Human DNA Extraction Lab

        In this lab we asked the question: "How can DNA be separated from cheek cells in order to study it?" In this lab we found that you can separate DNA from your cheek in order to study it. I found that in this experiment you can see DNA when you follow three basic steps: homogenization, lysis, and preciptiation. You can see the DNA when you add detergent, salt, enzyme and cold alcohol to create a gatorade solution. I observed that my DNA floated to the top once I had added the cold alcohol. I looked as though bubbles carried it to the top. This observation helped me strengthen my thinking and thoughts that came out of notes and vodcasts I watched. This data supports my claim because DNA extraction is the process of homogenizing (to combine two unlike things), lysis (a process of disintegration or dissolution (as of cells)), prectiptaion. When the protease (the enzyme) was added to the gatorade solution outcame a faint reaction and the DNA was in the making, but when the layer of alcohol was added the DNA was made visible in the test tube.

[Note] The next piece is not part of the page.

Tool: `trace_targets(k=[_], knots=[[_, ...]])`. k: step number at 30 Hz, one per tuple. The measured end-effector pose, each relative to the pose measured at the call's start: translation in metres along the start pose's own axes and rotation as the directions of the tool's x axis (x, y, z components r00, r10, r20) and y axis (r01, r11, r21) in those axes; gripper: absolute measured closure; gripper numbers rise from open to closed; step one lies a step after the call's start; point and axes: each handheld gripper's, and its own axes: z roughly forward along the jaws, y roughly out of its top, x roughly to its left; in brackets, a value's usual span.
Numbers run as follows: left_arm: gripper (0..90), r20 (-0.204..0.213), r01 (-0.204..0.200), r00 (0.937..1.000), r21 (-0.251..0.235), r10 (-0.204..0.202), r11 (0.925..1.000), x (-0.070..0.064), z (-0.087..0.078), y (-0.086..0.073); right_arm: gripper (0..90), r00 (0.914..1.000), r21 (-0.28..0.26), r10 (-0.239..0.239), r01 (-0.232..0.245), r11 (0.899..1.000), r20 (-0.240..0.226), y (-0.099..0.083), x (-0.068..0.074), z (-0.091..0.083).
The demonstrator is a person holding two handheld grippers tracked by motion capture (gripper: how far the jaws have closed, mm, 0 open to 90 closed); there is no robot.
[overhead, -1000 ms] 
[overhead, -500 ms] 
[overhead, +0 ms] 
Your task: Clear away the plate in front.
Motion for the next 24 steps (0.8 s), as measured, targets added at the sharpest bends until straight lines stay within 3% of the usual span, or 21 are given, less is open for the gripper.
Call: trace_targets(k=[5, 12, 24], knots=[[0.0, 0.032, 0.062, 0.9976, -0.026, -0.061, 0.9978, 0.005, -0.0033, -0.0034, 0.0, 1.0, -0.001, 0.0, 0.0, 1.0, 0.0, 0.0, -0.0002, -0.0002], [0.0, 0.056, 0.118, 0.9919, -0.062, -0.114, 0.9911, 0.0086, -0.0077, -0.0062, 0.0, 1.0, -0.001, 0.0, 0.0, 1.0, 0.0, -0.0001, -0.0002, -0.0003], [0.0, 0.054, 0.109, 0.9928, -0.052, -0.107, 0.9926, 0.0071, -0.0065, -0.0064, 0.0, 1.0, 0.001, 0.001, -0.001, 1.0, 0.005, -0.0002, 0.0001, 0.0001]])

         While my hypothesis was supported by my data, there could have been errors due to me not scraping my cheek enough when I was swishing plain gatorate in my mouth. I know this was an issue because group member who had kept the gatorade in there mouth longer and scraped there cheeks more effectively had more DNA. In order to eliminate this error next time I would scrap my cheeks more to break off the cells. A second error that could have affected my experiment was adding too much gatorade to the solution and not enough alcohol. Adding to much gatorade also makes the DNA less concentrated and could have affected the over all process. To prevent this from happening again I would use less gatorade to balance out the amount of alcohol that was added. Due to these errors, in future experiments I would follow my recommendations in order to avoid anything affect your experiment.
         This lab was done to demonstrate that DNA could be separated from cheek cells in order to study and observe it. From this lab I learned and what an enzyme help create a reaction an eventually some DNA, this helps me understand how a enzyme works on a larger scale. Based on my experience from this lab, I could apply this knowledge to another situation if I were to maybe look at DNA on more of a molecular level, and needed to re-create someones DNA in that kind of form.